EXERCISE DESCRIPTION: Search the entries below for the line containing "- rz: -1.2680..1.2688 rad"; from there to the end, return every line exactly and add nothing.

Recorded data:
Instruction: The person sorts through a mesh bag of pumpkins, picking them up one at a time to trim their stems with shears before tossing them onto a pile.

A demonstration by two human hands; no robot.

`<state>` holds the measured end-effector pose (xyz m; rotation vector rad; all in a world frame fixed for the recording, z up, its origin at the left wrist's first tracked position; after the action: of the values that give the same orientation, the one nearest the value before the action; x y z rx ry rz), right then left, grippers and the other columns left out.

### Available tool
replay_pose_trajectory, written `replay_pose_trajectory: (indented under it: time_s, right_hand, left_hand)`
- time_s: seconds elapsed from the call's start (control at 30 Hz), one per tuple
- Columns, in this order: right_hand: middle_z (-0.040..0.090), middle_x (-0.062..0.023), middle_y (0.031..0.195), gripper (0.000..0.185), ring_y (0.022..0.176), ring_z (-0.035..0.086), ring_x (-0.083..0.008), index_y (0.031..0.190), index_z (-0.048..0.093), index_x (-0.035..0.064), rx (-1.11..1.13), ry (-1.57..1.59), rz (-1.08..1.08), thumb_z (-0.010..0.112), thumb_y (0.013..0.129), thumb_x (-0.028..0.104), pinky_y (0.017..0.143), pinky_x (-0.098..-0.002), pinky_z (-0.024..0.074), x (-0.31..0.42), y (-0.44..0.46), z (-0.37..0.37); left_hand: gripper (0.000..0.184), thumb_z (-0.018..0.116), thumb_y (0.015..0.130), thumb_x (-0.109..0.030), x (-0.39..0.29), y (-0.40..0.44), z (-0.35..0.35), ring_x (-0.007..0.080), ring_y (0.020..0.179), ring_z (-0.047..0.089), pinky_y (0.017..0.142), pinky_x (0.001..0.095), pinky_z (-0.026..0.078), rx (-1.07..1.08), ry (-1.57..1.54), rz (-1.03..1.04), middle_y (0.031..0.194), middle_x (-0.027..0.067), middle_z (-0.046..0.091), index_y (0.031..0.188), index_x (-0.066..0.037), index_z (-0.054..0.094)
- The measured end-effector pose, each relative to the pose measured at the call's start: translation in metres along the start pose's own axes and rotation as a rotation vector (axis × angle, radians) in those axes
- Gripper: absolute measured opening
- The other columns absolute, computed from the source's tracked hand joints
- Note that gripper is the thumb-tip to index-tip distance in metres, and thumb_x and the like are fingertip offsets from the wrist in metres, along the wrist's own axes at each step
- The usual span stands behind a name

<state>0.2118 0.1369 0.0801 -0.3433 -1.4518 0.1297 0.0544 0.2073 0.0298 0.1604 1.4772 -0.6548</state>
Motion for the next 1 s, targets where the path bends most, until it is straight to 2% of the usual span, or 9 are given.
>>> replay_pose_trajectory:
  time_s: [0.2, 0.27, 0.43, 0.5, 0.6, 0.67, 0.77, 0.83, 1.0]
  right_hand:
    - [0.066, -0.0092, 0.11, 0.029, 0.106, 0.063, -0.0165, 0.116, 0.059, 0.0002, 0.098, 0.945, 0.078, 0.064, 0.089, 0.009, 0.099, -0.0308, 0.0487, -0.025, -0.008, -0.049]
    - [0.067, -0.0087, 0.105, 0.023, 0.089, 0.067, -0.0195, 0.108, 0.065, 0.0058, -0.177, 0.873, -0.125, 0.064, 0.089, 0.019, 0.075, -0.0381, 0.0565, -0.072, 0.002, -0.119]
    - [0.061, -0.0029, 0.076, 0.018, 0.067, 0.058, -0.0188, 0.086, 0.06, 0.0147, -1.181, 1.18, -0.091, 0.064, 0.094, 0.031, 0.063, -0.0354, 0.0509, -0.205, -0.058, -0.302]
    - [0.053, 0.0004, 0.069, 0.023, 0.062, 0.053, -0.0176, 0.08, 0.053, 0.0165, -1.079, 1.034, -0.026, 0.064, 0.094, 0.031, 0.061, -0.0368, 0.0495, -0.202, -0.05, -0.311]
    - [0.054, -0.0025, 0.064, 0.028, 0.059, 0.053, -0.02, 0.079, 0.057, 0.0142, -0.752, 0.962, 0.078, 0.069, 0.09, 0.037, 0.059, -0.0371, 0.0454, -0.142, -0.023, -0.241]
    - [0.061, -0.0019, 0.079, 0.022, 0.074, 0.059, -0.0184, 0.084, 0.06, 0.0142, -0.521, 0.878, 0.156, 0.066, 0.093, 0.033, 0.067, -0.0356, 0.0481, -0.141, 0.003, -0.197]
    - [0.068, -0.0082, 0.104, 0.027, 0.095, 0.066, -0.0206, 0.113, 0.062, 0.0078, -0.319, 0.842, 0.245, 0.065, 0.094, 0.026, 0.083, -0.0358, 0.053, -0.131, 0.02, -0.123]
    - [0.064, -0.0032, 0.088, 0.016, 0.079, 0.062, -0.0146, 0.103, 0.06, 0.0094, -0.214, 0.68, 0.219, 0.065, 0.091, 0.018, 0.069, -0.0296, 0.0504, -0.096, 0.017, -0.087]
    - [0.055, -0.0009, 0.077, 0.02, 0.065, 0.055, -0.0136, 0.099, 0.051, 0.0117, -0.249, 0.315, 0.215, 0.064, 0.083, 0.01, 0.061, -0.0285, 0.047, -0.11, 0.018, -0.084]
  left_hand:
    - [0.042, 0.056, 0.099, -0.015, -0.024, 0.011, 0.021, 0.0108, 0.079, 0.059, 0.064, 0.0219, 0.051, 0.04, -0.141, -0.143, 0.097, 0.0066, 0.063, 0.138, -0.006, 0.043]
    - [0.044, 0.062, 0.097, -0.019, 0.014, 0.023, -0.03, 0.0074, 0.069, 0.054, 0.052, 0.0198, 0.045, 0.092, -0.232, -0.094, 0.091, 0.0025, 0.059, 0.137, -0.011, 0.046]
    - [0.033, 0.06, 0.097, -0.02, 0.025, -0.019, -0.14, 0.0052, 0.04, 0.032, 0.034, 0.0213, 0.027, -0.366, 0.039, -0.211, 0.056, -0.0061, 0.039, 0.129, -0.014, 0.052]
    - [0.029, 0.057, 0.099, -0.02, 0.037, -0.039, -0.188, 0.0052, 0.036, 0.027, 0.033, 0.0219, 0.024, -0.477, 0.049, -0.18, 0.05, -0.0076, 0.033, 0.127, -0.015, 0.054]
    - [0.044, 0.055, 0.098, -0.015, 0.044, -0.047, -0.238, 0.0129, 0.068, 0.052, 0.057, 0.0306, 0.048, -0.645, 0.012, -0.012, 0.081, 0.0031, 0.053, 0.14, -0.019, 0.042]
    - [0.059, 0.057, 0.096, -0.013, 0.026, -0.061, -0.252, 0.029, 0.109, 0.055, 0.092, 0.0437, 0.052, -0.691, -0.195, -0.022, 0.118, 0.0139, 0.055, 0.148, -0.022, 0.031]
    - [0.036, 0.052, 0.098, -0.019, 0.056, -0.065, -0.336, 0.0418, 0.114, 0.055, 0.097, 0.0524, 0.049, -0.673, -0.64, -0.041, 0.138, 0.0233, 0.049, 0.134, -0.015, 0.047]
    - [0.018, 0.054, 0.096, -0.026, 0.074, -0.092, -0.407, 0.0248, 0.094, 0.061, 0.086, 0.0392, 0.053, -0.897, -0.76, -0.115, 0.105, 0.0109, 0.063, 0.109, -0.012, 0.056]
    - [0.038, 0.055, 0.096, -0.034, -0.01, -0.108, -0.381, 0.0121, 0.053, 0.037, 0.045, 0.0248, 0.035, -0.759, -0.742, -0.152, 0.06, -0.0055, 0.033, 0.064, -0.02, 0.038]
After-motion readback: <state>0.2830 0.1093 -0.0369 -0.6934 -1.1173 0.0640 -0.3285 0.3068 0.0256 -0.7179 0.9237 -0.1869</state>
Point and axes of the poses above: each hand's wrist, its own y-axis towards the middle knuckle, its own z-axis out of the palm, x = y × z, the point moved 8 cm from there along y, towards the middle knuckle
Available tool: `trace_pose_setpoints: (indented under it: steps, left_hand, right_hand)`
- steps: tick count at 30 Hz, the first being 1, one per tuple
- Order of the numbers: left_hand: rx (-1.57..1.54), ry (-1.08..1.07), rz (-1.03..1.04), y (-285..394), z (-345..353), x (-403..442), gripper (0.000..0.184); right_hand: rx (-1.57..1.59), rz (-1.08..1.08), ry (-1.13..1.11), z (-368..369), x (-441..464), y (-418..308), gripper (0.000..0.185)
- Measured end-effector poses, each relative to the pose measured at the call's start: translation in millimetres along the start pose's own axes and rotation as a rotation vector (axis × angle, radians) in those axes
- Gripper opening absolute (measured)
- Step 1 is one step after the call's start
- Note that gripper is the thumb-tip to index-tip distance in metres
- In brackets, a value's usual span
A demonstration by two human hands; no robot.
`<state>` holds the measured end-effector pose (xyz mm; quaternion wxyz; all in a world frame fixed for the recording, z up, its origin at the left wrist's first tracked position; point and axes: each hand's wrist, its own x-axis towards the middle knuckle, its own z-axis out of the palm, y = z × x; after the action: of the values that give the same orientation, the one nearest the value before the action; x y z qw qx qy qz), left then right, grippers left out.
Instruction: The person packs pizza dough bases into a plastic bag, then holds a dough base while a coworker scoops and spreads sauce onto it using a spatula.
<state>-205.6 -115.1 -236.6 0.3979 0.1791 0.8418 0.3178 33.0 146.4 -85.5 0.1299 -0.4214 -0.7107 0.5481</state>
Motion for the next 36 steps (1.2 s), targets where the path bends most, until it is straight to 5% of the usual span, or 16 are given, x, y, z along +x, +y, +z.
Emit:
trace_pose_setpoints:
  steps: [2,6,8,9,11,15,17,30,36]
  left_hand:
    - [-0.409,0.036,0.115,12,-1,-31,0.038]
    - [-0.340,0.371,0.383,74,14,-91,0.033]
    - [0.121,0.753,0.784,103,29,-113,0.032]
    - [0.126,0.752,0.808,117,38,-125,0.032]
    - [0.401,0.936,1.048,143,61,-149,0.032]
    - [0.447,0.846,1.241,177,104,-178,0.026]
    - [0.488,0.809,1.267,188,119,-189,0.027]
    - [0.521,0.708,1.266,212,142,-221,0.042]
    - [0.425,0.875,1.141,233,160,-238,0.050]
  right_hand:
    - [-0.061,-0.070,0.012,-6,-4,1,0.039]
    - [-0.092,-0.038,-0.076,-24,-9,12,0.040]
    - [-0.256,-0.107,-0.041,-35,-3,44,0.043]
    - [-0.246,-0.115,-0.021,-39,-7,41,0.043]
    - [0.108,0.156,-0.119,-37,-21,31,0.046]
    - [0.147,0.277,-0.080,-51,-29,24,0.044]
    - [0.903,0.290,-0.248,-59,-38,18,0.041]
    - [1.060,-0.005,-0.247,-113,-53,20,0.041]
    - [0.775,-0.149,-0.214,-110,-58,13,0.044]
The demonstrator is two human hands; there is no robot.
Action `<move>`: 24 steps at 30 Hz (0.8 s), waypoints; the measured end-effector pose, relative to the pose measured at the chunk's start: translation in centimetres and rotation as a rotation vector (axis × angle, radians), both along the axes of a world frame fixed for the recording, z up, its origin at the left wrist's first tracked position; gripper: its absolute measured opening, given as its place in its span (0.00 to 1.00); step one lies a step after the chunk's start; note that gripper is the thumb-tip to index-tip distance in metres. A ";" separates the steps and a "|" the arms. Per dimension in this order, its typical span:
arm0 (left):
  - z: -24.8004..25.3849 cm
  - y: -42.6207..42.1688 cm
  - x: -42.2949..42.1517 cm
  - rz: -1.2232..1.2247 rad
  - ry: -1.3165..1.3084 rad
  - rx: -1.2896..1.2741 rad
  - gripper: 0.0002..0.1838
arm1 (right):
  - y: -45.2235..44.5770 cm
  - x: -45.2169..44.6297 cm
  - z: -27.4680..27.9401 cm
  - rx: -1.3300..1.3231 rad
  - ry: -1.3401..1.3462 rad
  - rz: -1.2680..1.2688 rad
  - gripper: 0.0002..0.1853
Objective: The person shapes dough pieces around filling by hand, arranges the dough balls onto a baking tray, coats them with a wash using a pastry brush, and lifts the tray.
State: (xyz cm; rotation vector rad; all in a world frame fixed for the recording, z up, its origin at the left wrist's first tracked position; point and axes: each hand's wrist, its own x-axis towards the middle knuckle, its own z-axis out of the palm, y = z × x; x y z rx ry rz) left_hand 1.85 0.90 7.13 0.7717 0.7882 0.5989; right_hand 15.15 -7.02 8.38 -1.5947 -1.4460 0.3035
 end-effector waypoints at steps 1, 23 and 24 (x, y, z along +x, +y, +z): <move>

SOLUTION FOR THIS PROBLEM:
  - rz: -1.2680..1.2688 rad
  - gripper: 0.0002..0.1853
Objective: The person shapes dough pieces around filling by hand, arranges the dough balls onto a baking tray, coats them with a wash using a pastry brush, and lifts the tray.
State: (xyz cm; rotation vector rad; all in a world frame fixed for the recording, z up, its origin at the left wrist's first tracked position; point and axes: each hand's wrist, its own x-axis towards the middle knuckle, its own z-axis out of the palm, y = z × x; x y z rx ry rz) left_hand 1.85 0.90 7.13 0.7717 0.7882 0.5989; right_hand 15.15 -7.02 8.38 -1.5947 -1.4460 0.3035
 end-effector waypoints at steps 1, 23 and 24 (x, y, z along +x, +y, +z): <move>

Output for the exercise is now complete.